Massés derrière le grillage qui enclôt l’« annexe », le quartier sécurisé réservé aux femmes et aux enfants de djihadistes étrangers dans le camp de détention d’Al-Hol, dans le nord-est de la Syrie, des garçons originaires d’Asie centrale racontent, aux gardes dépêchés par le ministère de l’intérieur syrien, leur quotidien depuis sept ans sous la garde des Forces démocratiques syriennes (FDS, dominées par les Kurdes). Ceux qui ont plus de 12 ans ont vécu cachés pour ne pas être emmenés dans un centre de détention réservé aux adolescents à Kamechliyé.

« Je veux partir d’ici et trouver un emploi, pour vivre, en Syrie. Je ne connais que la Syrie.

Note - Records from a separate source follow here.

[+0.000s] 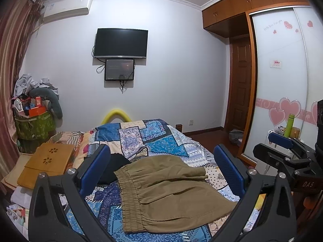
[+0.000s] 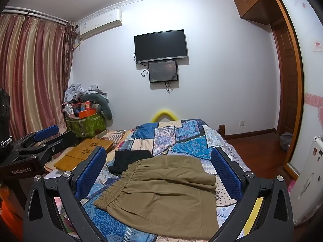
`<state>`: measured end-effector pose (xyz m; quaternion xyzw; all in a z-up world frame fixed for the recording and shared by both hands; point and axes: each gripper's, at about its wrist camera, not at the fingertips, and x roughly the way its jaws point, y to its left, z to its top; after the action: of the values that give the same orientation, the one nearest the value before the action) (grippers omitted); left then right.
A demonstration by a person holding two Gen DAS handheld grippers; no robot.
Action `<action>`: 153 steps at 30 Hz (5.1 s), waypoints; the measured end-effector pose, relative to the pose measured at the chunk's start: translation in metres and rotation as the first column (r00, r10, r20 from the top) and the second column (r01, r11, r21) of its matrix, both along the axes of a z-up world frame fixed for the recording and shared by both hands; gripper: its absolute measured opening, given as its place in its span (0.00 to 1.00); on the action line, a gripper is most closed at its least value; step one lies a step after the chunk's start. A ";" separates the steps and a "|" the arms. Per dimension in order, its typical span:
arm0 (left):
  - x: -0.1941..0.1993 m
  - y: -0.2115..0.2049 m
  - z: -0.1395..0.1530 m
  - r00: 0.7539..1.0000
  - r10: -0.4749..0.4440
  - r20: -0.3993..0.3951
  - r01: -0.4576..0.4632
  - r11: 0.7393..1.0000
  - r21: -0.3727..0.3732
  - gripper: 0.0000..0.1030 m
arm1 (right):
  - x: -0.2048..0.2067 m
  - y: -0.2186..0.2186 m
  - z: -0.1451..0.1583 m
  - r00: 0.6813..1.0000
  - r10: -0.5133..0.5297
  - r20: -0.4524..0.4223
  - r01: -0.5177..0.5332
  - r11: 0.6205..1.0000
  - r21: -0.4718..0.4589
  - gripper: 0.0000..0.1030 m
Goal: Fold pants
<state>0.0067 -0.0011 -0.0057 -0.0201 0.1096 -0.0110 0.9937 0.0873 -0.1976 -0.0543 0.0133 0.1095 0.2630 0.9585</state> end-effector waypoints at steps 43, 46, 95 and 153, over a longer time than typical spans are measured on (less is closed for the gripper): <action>0.001 0.000 -0.001 1.000 -0.003 0.001 0.003 1.000 -0.010 1.00 | 0.001 -0.013 0.003 1.000 -0.008 -0.010 0.008 1.000 0.008 1.00; 0.002 0.000 -0.002 1.000 -0.008 -0.004 0.008 1.000 -0.010 1.00 | 0.002 -0.012 0.003 1.000 -0.008 -0.011 0.008 1.000 0.006 1.00; 0.282 0.134 -0.238 0.638 -0.027 -0.770 -0.086 0.991 -0.106 0.96 | 0.261 -0.039 -0.175 0.803 -0.114 -0.585 -0.076 0.954 -0.290 0.80; 0.341 0.142 -0.263 0.587 -0.109 -0.802 -0.046 0.985 -0.168 0.98 | 0.328 -0.028 -0.203 0.676 0.031 -0.736 -0.148 0.984 -0.095 0.56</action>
<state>0.3474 0.1413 -0.2686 -0.1059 0.5479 -0.0276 0.8294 0.4150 -0.2253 -0.2576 0.0413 0.5026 0.2735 0.8191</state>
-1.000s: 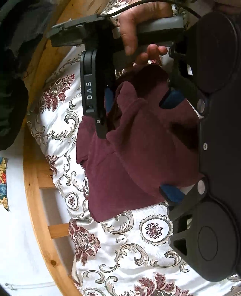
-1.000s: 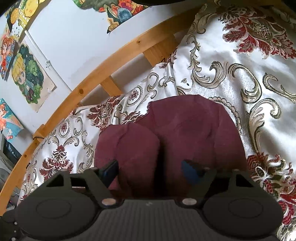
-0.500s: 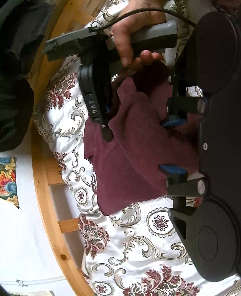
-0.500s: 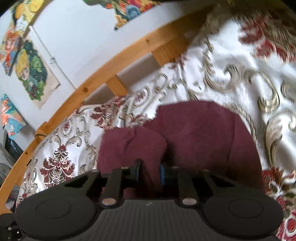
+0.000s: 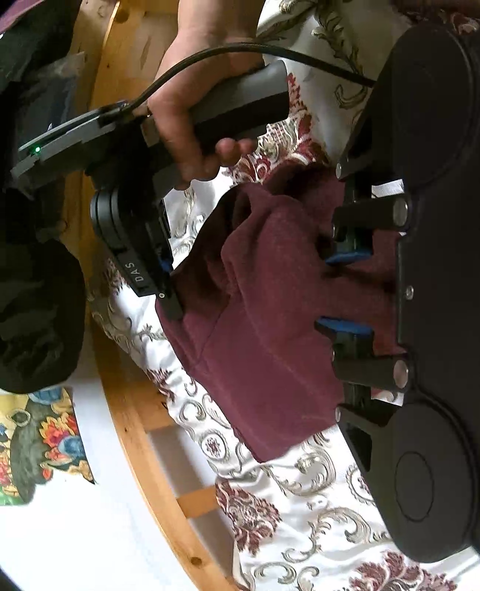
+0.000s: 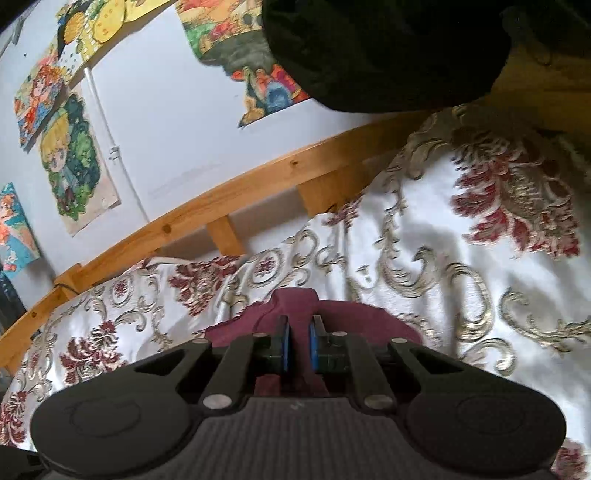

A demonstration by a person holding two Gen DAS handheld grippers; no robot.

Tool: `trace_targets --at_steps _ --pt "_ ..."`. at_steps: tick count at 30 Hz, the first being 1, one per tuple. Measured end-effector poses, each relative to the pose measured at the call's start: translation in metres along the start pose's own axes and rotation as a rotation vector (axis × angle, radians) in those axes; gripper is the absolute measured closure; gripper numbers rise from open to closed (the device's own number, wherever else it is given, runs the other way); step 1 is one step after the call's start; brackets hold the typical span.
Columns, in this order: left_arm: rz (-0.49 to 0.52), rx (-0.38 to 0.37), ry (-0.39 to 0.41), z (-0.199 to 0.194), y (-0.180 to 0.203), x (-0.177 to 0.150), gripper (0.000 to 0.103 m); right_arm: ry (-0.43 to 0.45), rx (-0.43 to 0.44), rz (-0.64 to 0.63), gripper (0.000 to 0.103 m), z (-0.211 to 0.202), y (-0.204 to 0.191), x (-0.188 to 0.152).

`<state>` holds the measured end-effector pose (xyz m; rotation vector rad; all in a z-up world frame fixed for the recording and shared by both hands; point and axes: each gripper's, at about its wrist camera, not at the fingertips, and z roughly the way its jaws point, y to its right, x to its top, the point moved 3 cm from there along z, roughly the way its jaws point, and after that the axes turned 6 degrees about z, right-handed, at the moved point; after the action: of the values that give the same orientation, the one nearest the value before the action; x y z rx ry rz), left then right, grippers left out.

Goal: Fold small clothes

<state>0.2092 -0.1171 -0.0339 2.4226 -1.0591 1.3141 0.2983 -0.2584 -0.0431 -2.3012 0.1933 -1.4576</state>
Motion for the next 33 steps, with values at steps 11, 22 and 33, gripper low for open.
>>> trace_targets --at_steps 11,22,33 --pt "0.053 -0.085 0.037 0.003 0.014 0.000 0.073 -0.010 -0.127 0.073 0.091 -0.024 0.029 0.001" --pt "0.065 -0.104 0.002 0.005 0.020 -0.003 0.073 -0.044 -0.170 0.077 0.091 -0.018 0.043 -0.009" --pt "-0.024 -0.188 -0.039 0.010 0.015 -0.006 0.061 -0.073 -0.193 0.113 0.080 -0.015 0.053 -0.014"
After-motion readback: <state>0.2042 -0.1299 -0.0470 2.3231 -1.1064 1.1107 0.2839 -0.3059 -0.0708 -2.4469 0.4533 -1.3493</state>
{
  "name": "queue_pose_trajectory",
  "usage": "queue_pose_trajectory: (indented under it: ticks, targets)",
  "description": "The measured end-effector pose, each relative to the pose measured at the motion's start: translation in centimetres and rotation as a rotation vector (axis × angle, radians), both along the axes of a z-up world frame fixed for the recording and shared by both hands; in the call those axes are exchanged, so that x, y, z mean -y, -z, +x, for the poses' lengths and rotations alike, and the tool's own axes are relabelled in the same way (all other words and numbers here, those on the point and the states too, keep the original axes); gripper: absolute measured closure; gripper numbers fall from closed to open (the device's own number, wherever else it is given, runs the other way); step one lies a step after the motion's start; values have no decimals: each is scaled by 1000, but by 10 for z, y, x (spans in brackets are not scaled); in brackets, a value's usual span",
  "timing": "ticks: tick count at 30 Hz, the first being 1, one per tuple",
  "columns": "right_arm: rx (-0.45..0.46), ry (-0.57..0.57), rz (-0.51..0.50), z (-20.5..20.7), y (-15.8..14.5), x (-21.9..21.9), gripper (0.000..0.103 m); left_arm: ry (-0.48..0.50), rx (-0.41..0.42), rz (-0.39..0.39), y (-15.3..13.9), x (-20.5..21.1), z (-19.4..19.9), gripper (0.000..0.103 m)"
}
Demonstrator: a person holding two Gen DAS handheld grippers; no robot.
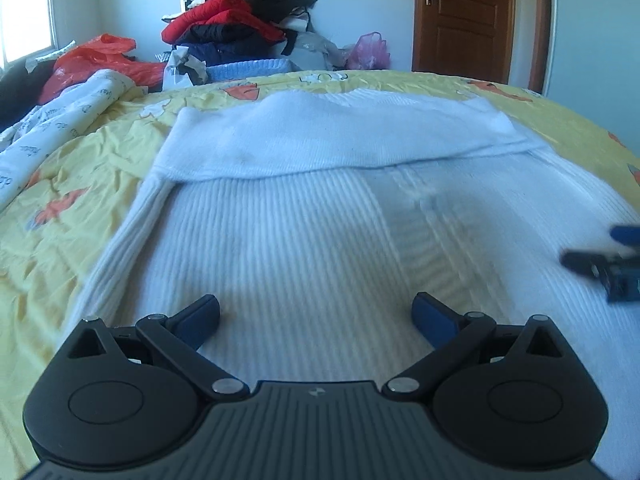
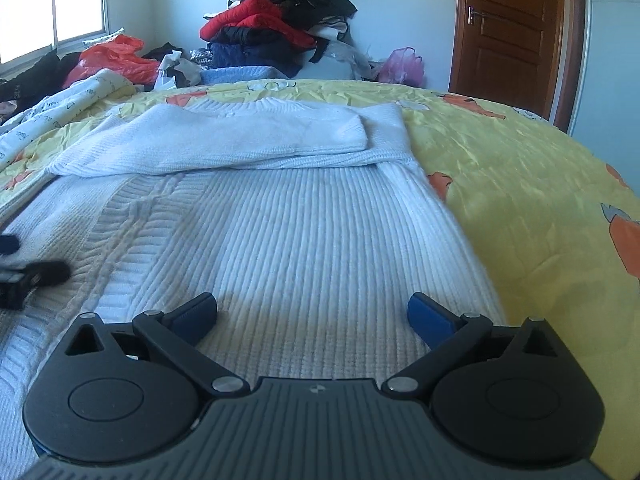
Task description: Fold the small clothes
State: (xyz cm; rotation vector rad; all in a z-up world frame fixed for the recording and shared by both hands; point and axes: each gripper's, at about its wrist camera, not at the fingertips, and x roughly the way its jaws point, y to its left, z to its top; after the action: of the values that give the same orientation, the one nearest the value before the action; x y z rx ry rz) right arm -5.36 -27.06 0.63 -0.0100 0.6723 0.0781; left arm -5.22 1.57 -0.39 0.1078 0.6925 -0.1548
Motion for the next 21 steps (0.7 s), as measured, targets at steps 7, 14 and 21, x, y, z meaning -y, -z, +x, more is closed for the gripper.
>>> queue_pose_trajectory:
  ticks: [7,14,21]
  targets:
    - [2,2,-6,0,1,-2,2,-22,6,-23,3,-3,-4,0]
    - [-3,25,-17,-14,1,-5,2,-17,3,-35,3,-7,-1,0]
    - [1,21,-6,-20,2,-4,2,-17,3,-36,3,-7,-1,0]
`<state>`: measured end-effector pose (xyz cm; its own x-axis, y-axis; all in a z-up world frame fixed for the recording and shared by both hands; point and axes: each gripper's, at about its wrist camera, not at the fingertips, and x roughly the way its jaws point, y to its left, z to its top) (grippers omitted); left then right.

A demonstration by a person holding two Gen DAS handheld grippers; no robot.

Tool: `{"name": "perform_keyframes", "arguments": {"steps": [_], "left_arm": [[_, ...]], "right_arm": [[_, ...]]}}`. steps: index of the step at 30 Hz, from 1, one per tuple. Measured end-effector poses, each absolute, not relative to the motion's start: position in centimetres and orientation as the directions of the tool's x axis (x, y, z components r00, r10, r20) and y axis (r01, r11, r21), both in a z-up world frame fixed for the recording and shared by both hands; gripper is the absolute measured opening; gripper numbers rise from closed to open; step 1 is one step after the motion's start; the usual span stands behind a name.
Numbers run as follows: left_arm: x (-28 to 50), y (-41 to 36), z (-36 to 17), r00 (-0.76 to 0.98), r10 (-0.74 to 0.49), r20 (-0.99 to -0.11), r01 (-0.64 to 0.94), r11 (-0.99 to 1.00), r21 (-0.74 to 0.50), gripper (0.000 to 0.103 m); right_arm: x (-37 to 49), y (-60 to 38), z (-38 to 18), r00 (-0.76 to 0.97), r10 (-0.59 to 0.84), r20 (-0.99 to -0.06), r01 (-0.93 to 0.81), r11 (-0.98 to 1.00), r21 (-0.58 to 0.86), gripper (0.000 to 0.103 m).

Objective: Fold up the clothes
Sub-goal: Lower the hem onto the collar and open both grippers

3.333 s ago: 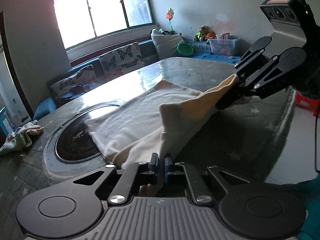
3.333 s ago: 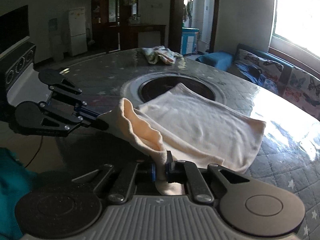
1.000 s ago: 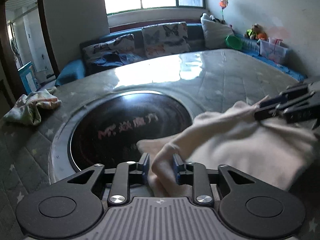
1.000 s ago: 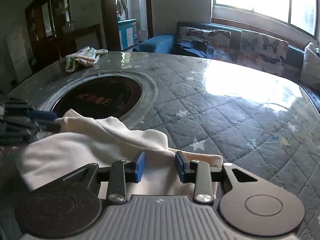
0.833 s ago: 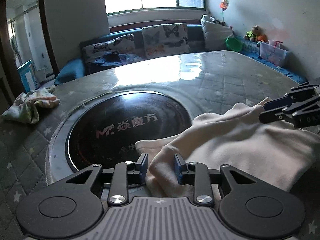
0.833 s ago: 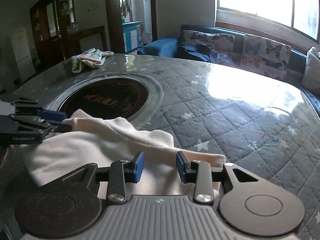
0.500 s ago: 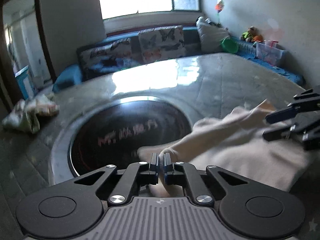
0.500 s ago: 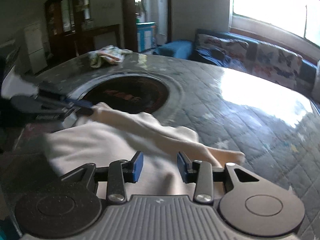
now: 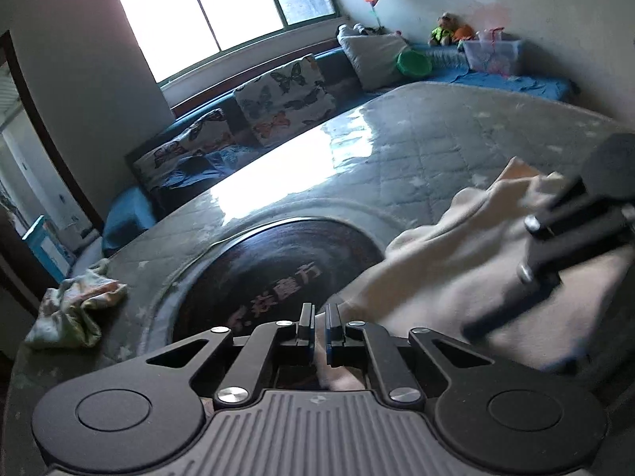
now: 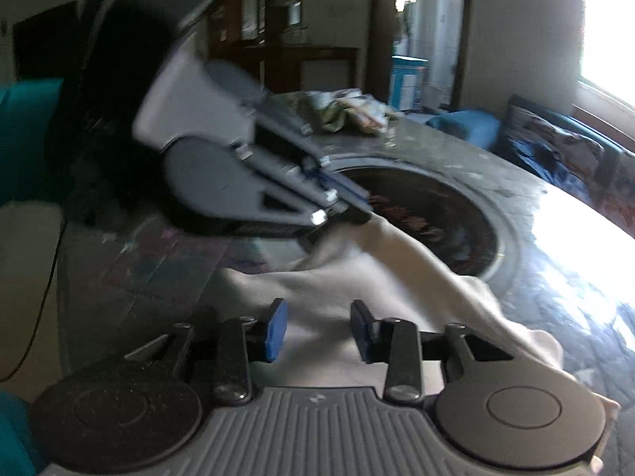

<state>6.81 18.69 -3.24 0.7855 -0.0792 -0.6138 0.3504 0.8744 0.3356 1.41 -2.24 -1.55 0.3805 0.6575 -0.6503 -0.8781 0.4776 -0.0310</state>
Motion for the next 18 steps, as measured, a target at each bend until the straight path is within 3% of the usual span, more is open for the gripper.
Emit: {"name": "perform_keyframes", "arguments": {"steps": [4,12,18], "left_arm": [[7.9,20.4,-3.6,0.77,-0.039,-0.637,0.29,0.91,0.295,0.006],[5.0,21.7,-3.0,0.712,-0.159,-0.684,0.27,0.961,0.058,0.014],[3.7,20.7,-4.7,0.687,-0.159,-0.709,0.241,0.97,0.016,0.018]], "right_arm": [[1.0,-1.7,-2.2,0.375,0.656,-0.655,-0.882,0.47,-0.035,0.033],[1.9,-4.2,-0.4,0.423,0.651,-0.631,-0.847,0.531,-0.02,0.033],[1.4,-8.9,0.2,0.492,0.596,-0.634,-0.781,0.624,-0.02,0.034]]}}
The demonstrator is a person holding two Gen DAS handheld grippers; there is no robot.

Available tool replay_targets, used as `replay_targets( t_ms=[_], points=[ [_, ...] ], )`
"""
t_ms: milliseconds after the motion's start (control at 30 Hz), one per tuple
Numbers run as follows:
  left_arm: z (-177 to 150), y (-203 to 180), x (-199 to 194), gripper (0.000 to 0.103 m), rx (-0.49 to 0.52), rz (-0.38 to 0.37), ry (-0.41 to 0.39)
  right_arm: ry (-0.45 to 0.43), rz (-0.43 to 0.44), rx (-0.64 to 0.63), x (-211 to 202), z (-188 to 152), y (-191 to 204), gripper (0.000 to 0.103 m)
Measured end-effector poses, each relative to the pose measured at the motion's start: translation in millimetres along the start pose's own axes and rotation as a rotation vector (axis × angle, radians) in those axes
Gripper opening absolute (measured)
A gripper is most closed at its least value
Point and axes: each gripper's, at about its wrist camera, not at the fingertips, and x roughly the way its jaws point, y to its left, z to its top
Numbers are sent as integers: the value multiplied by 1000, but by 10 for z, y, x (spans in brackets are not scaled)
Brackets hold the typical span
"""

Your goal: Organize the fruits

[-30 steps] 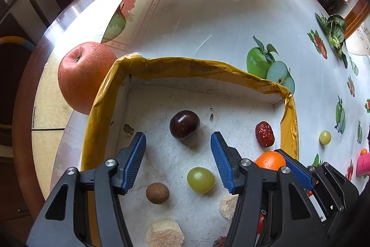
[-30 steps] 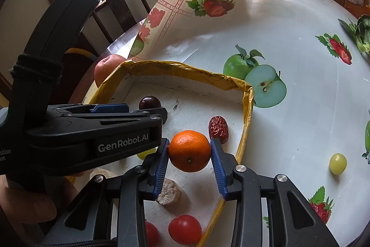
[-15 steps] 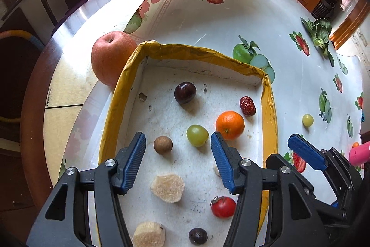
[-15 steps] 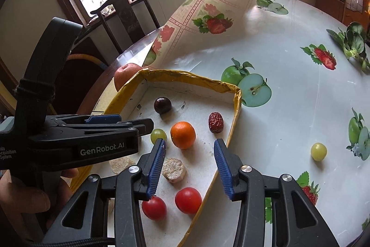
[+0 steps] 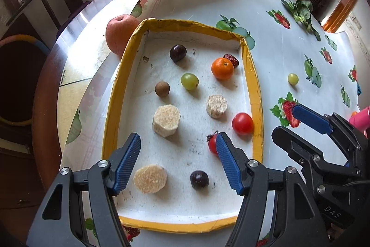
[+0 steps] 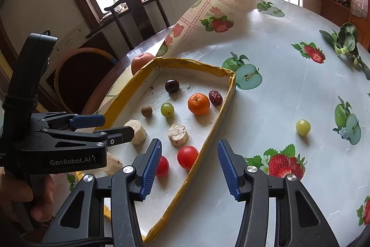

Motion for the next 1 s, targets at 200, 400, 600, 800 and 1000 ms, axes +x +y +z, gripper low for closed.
replay_targets(
  t_ms=[200, 400, 600, 800, 1000],
  points=[
    [-236, -1, -137, 67, 19, 10, -2, 0, 52, -63, -131, -107, 140, 64],
    [-442, 50, -245, 67, 0, 5, 4, 2, 90, -100, -208, -164, 215, 74],
    [-576, 90, -346, 67, 0, 18, -2, 19, 119, -148, -249, -229, 282, 76],
    [-697, 83, -496, 67, 21, 33, -37, 14, 123, -213, -332, -274, 388, 79],
    [-769, 64, -657, 76, 39, 52, -83, 21, 129, -276, -395, -293, 475, 82]
  ],
)
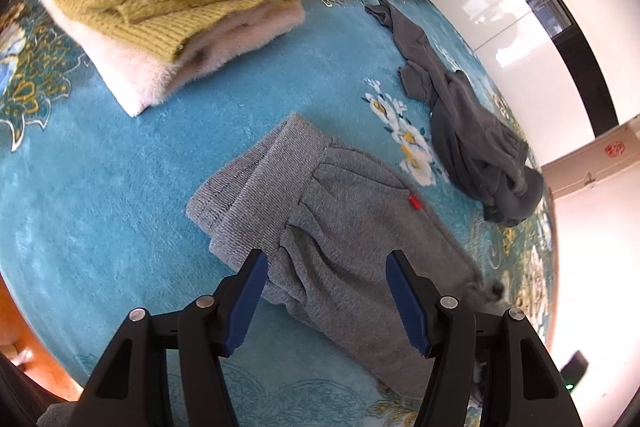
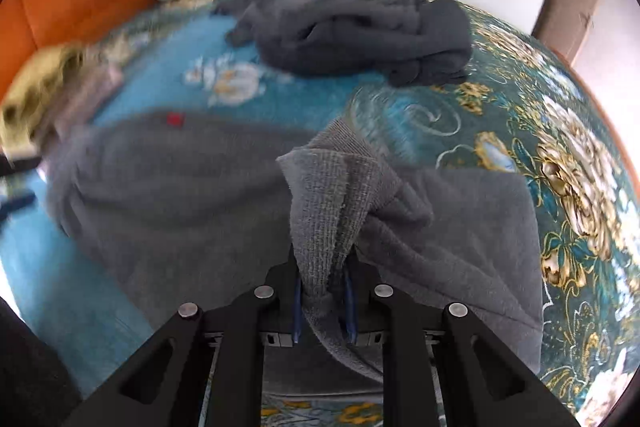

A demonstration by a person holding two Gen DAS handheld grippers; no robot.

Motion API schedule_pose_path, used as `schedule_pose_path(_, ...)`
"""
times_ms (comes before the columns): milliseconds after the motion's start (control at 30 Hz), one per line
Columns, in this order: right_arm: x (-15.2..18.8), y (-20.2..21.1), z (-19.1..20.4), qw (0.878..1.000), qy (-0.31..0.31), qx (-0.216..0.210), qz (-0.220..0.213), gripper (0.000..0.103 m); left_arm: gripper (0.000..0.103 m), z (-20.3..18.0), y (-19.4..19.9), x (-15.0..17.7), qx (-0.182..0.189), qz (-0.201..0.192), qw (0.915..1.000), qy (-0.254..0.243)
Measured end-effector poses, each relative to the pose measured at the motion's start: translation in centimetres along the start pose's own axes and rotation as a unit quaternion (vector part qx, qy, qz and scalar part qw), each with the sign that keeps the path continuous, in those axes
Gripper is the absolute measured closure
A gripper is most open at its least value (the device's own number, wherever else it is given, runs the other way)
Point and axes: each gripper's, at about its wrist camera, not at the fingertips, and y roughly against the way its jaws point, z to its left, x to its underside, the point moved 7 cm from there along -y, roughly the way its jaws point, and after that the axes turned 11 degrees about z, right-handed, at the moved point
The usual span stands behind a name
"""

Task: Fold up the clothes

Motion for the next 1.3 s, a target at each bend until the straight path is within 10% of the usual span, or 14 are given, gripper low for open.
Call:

Si je rentre dans mon pays, l’armée va m’emmener », dit Abdallah, un Tadjik de 13 ans, qui n’a donné que son prénom. Il est sans nouvelles de son père depuis la bataille de Baghouz, le dernier bastion de l’organisation Etat islamique (EI) en Syrie, repris par les FDS avec le soutien de la coalition internationale anti-EI en 2019. Comme des dizaines de milliers d’autres femmes et enfants de djihadistes, lui avait été amené par les forces kurdes, avec sa mère, ses frères et sœurs, au camp d’Al-Hol.